N.C.G.S. §143-215.10A-M and N.C.G.S. §143-215.1(a)(12) authorize the EMC to adopt, issue, reissue, modify, deny, revoke, and enforce reasonable permits, under such conditions as the agency may prescribe, for the prevention of water pollution and for the operation of animal waste management systems, disposal systems and other facilities, as required by 33 USC §1342 and 40 CFR Part 122. N.C.G.S. §143-215.10C(a) provides that “No person shall construct or operate an animal waste management system for an animal operation without first obtaining an individual permit or a general permit under this Article.”
“Person” is defined in N.C.G.S. §143-212(4) to include “individuals, firms, partnerships, associations, institutions, corporations, municipalities and other political subdivisions, and governmental agencies.” “Integrator” is defined by law to mean “a person, other than a grower, who provides 250 or more animals to a swine farm and who either has an ownership interest in the animals or otherwise establishes management and production standards for the permit holder for the maintenance, care and raising of the animals.” N.C.G.S. §143-215.10H(a)(3).

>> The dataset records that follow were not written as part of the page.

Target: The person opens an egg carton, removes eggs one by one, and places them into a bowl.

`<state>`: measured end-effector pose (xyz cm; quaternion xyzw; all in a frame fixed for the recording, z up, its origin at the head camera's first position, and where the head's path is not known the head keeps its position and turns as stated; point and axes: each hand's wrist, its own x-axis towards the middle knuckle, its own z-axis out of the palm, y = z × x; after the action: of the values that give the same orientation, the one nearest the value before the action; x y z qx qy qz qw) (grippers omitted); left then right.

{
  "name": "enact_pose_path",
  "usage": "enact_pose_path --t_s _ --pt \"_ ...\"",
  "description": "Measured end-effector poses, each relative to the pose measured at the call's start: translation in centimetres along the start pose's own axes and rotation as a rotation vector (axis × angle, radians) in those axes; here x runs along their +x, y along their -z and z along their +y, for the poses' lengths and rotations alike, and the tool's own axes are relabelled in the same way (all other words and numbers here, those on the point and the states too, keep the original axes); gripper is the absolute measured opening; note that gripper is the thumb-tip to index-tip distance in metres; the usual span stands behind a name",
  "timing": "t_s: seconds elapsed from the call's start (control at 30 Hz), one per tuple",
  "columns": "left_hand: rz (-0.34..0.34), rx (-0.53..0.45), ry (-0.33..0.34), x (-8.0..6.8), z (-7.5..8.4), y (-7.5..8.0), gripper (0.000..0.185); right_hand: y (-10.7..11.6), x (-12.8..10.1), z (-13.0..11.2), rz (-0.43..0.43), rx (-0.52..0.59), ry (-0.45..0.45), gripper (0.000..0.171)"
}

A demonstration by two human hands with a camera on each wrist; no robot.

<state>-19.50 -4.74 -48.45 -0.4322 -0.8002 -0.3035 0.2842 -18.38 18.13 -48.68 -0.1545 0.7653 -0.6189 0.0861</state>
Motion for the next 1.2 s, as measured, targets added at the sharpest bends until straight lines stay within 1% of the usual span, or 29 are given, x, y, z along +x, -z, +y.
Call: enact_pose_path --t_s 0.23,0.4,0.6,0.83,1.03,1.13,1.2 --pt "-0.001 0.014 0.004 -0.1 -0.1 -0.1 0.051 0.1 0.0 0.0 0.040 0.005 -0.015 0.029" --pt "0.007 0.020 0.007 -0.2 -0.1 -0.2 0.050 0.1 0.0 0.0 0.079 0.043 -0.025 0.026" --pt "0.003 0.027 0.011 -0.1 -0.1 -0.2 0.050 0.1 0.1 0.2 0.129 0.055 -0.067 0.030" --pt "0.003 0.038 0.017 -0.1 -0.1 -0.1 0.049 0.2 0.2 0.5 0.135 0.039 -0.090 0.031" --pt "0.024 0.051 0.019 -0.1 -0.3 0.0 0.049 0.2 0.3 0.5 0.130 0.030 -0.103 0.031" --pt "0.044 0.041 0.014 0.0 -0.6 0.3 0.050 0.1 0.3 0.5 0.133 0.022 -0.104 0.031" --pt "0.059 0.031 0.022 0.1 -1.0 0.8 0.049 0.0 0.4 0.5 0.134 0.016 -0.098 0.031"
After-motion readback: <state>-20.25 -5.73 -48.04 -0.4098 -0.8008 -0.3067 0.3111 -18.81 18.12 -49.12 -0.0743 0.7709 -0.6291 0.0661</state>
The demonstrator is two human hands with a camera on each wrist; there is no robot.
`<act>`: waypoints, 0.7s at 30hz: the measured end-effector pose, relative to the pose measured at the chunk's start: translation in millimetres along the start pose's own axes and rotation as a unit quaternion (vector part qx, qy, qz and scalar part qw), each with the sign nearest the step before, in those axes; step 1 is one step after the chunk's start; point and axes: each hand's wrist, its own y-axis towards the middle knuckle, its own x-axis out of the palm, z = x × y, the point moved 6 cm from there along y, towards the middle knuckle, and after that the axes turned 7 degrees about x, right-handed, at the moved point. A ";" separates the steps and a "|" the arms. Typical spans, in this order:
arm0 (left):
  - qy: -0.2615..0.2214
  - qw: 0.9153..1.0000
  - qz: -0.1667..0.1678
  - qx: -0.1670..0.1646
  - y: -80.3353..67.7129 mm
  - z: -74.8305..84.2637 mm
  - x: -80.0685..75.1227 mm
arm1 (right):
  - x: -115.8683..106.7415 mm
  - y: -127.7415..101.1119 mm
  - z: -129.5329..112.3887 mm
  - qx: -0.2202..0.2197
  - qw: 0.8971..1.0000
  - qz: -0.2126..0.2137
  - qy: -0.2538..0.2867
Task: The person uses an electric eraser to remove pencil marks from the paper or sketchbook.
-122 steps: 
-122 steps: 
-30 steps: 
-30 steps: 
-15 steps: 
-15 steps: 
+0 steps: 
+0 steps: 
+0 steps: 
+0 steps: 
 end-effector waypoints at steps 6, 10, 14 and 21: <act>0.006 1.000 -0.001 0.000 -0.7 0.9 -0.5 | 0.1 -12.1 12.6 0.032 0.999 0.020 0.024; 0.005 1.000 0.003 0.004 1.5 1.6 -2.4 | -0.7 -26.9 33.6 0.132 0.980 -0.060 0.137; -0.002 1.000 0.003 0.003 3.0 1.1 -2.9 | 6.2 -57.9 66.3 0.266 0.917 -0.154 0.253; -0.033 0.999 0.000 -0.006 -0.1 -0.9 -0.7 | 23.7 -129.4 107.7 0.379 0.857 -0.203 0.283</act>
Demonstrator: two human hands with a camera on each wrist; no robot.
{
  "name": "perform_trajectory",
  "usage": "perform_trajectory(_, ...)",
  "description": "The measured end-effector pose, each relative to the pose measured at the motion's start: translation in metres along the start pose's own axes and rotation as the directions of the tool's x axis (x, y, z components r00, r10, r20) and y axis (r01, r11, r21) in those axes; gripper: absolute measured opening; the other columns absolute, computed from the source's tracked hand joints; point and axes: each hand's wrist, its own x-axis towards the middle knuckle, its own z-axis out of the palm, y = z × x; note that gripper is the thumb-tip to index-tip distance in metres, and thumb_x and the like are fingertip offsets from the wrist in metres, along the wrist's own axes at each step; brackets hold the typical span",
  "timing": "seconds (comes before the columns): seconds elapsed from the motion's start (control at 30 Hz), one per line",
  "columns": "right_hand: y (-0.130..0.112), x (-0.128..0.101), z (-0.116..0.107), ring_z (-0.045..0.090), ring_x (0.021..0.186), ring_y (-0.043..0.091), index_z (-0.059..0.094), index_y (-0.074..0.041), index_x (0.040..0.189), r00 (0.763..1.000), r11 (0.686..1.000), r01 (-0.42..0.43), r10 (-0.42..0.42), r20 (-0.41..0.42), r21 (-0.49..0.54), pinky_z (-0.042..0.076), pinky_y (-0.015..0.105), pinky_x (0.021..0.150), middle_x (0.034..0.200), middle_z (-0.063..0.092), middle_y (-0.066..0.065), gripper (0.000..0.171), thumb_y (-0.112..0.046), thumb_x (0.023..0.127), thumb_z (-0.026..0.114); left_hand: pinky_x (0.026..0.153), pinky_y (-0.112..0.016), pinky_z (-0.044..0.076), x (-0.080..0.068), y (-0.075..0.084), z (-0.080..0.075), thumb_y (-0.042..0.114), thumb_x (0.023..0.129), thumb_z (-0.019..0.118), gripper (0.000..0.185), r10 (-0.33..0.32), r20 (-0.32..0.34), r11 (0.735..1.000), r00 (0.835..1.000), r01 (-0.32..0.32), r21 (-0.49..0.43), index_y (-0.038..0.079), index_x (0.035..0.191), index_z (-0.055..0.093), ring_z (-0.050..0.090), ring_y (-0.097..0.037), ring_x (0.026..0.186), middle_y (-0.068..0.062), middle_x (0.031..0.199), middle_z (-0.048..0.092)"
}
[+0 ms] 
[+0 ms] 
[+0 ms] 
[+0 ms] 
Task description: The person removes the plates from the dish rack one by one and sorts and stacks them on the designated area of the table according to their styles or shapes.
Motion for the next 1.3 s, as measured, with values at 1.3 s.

The question, then is when does an integrator’s exercise of operational control reach the point where the integrator can fairly be said to “operate” the animal waste management system.
Indicia of control over an animal feeding operation would include owning the animals, providing or mandating specific food for the animals and providing for the animals’ medical treatment. While an integrator potentially could fit the definition of such a person, it does not appear from the permitting statute that an integrator is required automatically to be a co-permittee as a result of having an ownership interest in swine and providing management and production standards for a swine farm.
Whether the degree of control and the relationship to the waste disposal practices at particular farms triggers co-permitting requirements should be examined further by the Department on a case by case basis. EPA’s subsequent regulatory guidance should also be taken into account in defining this relationship. We would be happy to work with DENR to that end.